For years, the creativity, learning, and support I found with NYWC sustained me—and many others—as both writers and activists. Where do we go now that NYWC is no more? As our community copes with this loss, we are trying to figure out how to keep the work of the organization alive. One thing we know is that accessibility is essential. Some participants are working on getting published but others are writing letters to friends, personal books to leave their children, or even in their journals. Deprioritizing publishing removes the competitive nature while leaving space for the connective power of storytelling.

For teachers, I hope that they can be inspired by the NYWC and know that positive reinforcement can also be infused in the pedagogy of all teaching. Education does not solely consist of critique and correction. Beyond that, workshops improved people’s technical skills like listening and reading comprehension. And then, by sharing, we learned about each other. We were never prescriptive with who wrote or what they wrote about. It was all valid. And so we learned each other’s previously untold stories, which transformed the way we saw the world. Voices of the unheard have always paved the path forward during times of struggle, and NYWC gave a place for those voices. But while the NYWC may have shifted into memory, I can pass along their lessons and approaches here in the hopes of expanding their legacy.

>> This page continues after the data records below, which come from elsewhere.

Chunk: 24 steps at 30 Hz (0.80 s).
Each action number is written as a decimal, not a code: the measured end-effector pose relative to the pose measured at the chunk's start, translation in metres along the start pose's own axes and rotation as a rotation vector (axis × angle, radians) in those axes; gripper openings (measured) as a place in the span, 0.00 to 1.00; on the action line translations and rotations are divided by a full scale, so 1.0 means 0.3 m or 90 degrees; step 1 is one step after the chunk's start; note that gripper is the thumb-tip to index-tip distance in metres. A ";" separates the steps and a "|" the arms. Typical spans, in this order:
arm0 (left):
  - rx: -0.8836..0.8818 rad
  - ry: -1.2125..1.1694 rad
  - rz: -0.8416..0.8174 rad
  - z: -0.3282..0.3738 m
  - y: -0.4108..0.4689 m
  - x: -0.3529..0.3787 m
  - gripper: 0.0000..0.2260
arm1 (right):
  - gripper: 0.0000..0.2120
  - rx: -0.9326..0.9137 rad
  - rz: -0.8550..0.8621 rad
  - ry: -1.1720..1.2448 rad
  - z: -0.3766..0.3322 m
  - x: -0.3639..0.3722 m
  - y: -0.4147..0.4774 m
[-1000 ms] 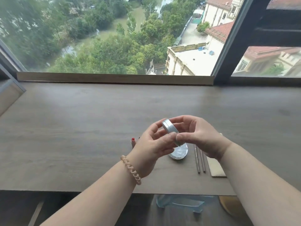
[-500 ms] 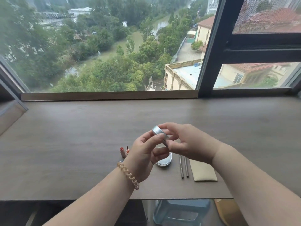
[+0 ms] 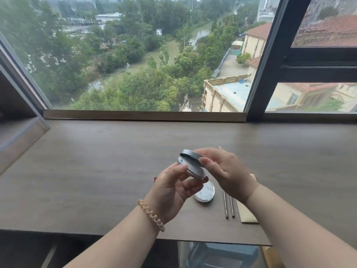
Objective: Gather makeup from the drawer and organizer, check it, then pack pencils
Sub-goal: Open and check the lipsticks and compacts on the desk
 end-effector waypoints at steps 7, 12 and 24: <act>-0.037 -0.116 -0.064 -0.024 -0.030 -0.065 0.29 | 0.31 0.068 0.214 0.177 0.046 0.062 0.073; -0.078 -0.190 -0.053 -0.056 -0.049 -0.115 0.31 | 0.36 0.104 0.228 0.134 0.066 0.114 0.089; -0.148 -0.031 0.097 -0.149 -0.110 -0.171 0.09 | 0.32 0.242 0.235 0.068 0.185 0.164 0.087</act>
Point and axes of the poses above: each hand's wrist, its own y-axis towards the middle knuckle, its own x-axis out of the palm, z = x × y, the point moved 1 cm from there along y, towards the middle knuckle, and after that the axes turned 12 degrees about -z, right-handed, at the moved point
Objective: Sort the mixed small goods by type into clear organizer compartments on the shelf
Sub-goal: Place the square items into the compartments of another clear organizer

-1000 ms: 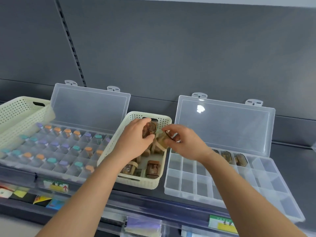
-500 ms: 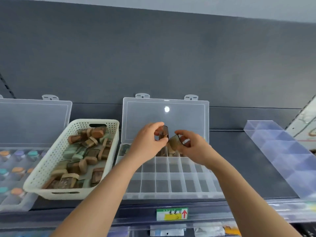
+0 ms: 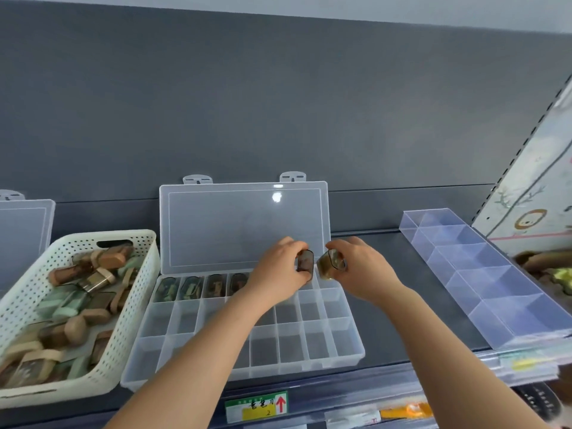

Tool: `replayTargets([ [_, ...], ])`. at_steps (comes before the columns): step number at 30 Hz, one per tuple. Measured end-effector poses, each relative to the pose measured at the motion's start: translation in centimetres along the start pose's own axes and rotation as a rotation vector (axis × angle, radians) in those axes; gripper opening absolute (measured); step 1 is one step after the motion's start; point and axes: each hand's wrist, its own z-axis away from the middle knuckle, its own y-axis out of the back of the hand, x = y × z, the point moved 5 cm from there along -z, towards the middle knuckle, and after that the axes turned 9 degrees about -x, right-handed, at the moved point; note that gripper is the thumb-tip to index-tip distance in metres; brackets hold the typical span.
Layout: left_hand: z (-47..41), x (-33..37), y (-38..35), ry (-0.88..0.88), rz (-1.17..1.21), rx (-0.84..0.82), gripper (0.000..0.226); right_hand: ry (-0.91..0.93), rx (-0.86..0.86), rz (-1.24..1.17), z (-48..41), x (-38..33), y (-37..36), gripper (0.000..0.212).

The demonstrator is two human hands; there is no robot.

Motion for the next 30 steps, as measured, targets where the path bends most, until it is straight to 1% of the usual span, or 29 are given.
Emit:
replayTargets([
  [7, -1.0, -0.7, -1.7, 0.068, -0.108, -0.070, 0.043, 0.007, -0.153, 0.111, -1.5, 0.2, -1.1, 0.043],
  [11, -1.2, -1.1, -2.3, 0.095, -0.168, -0.097, 0.041, 0.012, -0.263, 0.146, -2.1, 0.4, -2.3, 0.031],
  [13, -1.2, -1.4, -2.6, 0.108, -0.200, -0.126, 0.043, 0.015, -0.291, 0.140, -2.3, 0.5, -2.6, 0.028],
  [17, -1.5, -1.9, -2.8, 0.118, -0.252, -0.163, 0.050, 0.025, -0.279, 0.133, -2.6, 0.8, -2.6, 0.028],
  [21, -1.8, -1.8, -2.8, 0.111, -0.293, -0.164, 0.049, 0.027, -0.216, 0.094, -2.7, 0.8, -2.7, 0.022],
  [25, -1.9, -1.8, -2.9, 0.108, -0.312, -0.137, 0.047, 0.032, -0.196, 0.071, -2.8, 0.7, -2.9, 0.019],
  [28, -1.7, -1.7, -2.9, 0.096, -0.321, -0.119, 0.048, 0.028, -0.194, 0.068, -2.8, 0.9, -3.0, 0.021],
  [30, -1.5, -1.6, -2.6, 0.090, -0.315, -0.092, 0.049, 0.028, -0.182, 0.059, -2.8, 0.8, -2.9, 0.028],
])
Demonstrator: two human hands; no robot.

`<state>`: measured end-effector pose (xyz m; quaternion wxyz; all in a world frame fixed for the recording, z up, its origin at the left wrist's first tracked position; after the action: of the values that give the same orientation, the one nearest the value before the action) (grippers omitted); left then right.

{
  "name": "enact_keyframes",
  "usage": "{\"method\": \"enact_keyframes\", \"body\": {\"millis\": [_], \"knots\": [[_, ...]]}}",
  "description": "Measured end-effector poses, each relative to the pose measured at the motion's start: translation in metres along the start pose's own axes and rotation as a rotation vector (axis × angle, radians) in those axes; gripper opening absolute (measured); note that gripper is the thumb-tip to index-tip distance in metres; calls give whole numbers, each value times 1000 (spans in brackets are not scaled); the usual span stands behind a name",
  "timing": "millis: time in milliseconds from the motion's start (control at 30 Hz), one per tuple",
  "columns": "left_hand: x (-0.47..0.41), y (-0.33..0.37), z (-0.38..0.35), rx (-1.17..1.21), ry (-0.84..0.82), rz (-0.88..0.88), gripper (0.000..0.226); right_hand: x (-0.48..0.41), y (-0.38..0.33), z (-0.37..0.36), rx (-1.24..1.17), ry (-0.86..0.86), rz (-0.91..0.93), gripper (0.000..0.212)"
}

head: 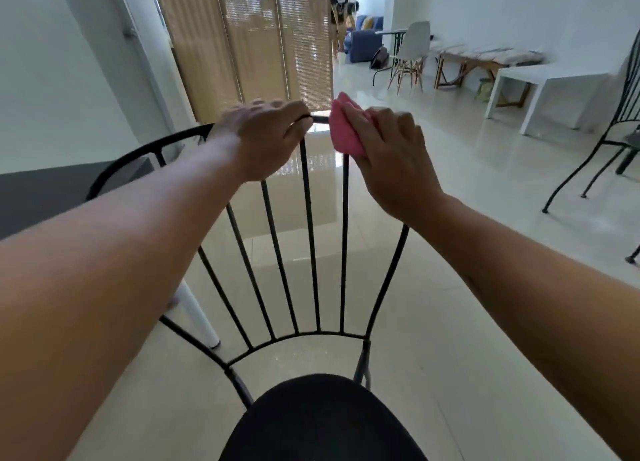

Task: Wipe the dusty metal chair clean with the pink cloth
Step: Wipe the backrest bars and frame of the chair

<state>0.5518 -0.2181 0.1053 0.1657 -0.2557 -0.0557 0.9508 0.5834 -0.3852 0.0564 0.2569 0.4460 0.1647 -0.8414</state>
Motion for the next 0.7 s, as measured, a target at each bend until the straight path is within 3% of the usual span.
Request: {"method": "enact_keyframes", "body": {"millis": [100, 200, 300, 400, 567, 700], "knots": [[9, 0, 4, -108, 118, 58, 44, 19, -8, 3, 101, 143, -22, 53], [6, 2, 2, -90, 148, 112, 45, 24, -19, 2, 108, 205, -164, 47], [3, 0, 1, -72, 146, 136, 45, 34, -35, -5, -34, 196, -316, 52], [4, 0, -1, -8, 155, 143, 43, 39, -50, -17, -344, 141, -466, 63], [3, -2, -1, -21, 174, 158, 44, 26, -38, -23, -692, 184, -694, 15], [5, 0, -2, -15, 194, 151, 41, 34, -35, -37, -742, 133, -747, 15]]}}
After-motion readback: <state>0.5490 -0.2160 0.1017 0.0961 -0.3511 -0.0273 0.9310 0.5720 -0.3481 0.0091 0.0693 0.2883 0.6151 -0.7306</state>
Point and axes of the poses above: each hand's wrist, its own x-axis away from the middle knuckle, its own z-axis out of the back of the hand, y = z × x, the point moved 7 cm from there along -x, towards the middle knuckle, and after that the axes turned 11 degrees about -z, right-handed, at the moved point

Who gets to enjoy art is just as political as who gets to regard themselves as an artist. NYWC abolished this gaze so effectively. It was a space where professional writers and young children were both given the same platform. A space where we published chapbooks featuring writing from at-risk teenagers and the formerly incarcerated. Setting the trend by being fundamentally anti-capitalist by nature, NYWC’s ethos was that anyone who picked up a pen and decided to write a story of any kind was automatically and unequivocally a writer, no matter their background or experience. The osmosis of creativity was boundless and always welcomed at NYWC. I believe that everyone should all enjoy access to the beauty of life’s offerings, including the ability to participate in arts and culture.

As for me, I never received the pikes and pitchforks I asked Santa for, but my writing has sufficed as the next best thing. It’s been almost 20 years since my first NYWC workshop, but my cluttered countertop living room table has become my workplace. Since the pandemic started, I have been on a writing frenzy and have cranked out poetry, but I also have written op-eds and memoir. Pretty much everything I write is political, and thanks to NYWC, I understand that no matter how radical or whacky my worldview may be to others, my voice deserves to be on equal footing with others. The organization is now cemented in the past, but its influence will always be an inspiration to my craft and whatever community I build around writing.

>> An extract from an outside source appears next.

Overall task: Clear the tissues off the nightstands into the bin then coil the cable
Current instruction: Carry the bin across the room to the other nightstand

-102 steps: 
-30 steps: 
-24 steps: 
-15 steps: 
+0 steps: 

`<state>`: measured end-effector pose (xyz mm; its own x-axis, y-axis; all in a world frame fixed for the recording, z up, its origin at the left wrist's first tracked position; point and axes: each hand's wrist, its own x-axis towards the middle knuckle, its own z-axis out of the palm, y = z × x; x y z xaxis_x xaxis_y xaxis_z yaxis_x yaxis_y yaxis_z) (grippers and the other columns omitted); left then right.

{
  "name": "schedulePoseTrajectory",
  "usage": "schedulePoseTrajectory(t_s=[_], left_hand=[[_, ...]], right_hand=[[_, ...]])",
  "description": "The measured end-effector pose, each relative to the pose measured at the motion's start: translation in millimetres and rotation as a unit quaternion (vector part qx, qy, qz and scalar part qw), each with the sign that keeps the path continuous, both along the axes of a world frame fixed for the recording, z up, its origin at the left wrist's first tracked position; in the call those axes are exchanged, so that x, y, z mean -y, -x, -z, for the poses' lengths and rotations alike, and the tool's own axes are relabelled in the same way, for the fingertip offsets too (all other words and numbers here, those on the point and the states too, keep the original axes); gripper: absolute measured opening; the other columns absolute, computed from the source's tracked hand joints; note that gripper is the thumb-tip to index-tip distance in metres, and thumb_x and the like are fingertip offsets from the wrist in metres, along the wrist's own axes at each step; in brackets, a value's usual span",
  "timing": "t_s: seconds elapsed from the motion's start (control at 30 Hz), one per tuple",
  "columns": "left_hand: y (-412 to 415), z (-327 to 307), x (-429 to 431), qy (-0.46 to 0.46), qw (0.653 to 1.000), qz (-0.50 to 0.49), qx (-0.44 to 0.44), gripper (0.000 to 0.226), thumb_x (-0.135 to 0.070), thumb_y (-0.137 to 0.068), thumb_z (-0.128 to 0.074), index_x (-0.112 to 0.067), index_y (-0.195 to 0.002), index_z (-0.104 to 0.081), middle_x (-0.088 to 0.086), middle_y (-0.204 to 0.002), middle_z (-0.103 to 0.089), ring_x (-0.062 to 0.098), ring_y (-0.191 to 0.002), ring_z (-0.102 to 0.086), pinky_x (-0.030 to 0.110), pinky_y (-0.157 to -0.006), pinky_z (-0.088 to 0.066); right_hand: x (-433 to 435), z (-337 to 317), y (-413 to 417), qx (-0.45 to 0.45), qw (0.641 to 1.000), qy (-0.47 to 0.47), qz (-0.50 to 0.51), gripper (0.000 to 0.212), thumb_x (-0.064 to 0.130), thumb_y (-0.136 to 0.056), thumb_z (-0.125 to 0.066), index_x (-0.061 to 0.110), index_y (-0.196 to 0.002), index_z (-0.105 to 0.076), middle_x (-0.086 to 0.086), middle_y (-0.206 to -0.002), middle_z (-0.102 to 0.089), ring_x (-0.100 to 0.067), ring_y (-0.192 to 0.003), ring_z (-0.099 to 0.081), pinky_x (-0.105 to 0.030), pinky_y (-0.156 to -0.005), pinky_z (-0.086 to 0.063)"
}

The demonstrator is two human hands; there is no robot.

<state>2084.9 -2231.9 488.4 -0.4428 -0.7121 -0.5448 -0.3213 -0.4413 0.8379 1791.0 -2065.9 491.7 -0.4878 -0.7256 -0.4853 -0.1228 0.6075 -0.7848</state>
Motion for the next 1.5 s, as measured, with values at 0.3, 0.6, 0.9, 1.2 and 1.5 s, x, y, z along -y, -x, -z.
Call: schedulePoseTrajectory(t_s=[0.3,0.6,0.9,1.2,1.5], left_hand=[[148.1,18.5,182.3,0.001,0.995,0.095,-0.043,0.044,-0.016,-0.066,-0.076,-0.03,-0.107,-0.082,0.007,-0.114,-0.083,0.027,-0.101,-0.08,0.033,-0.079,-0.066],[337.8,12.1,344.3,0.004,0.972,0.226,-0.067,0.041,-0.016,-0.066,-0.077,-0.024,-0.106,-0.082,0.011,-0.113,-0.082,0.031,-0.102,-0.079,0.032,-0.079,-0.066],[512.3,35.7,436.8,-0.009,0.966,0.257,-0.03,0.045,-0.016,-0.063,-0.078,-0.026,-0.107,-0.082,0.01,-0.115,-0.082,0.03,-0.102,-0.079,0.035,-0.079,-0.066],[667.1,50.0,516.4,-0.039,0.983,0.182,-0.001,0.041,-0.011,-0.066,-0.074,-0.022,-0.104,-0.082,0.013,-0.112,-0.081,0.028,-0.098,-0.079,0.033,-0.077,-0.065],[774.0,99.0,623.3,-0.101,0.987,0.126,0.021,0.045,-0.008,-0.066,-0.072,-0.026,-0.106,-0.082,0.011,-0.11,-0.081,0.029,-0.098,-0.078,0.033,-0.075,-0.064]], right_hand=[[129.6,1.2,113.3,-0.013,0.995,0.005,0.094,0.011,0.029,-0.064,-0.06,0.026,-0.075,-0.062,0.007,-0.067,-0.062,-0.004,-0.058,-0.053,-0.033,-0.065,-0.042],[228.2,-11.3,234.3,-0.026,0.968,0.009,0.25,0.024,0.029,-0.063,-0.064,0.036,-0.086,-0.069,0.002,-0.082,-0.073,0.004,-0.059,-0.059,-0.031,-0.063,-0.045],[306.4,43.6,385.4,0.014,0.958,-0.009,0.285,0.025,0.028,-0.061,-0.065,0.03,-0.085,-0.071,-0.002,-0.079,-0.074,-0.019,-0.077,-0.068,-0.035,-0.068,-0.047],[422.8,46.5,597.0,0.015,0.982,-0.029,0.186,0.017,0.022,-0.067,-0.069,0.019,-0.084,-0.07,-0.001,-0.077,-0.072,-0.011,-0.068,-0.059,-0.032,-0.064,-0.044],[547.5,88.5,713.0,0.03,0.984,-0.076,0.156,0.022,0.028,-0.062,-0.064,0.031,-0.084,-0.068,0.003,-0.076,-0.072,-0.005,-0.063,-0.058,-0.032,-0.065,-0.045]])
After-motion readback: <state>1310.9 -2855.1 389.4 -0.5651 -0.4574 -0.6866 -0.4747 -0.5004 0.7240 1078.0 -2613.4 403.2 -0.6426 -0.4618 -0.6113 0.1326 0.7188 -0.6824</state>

Featured photo by DS stories.

Michele Gilliam

For over 10 years, Michele Gilliam has held leadership roles on three presidential campaigns: Bernie 2016, Hillary for America, and Elizabeth Warren’s bid in 2020. A proud trade unionist, Gilliam started her career in labor as an organizer for the Transport Workers Union (TWU) Local 100 and worked as the union’s Political and Legislative Director in between campaigns. She also worked at the Action Center on Race and the Economy (ACRE) as the organization’s Political Director. 

Gilliam’s political career has dominated much of her life, and her heart is equally full with a love of writing—a love that was largely fostered by New York Writers Coalition, an organization that she was involved with for over 18 years (more than half her life!). Since the start of the pandemic, Gilliam has led virtual writing workshops for the Black Writers Program and Pushing Through. She dabbles in fiction, and she recently finished a memoir entitled  A Madwoman in Her Most Incandescent Bloom. Her writings have been published in Teachers & Writers Magazine,  Newtown Literary Journal,  qns.com, and the  New York Daily News. Her first play,  Displaced, was read at the Castillo Theater in 2012.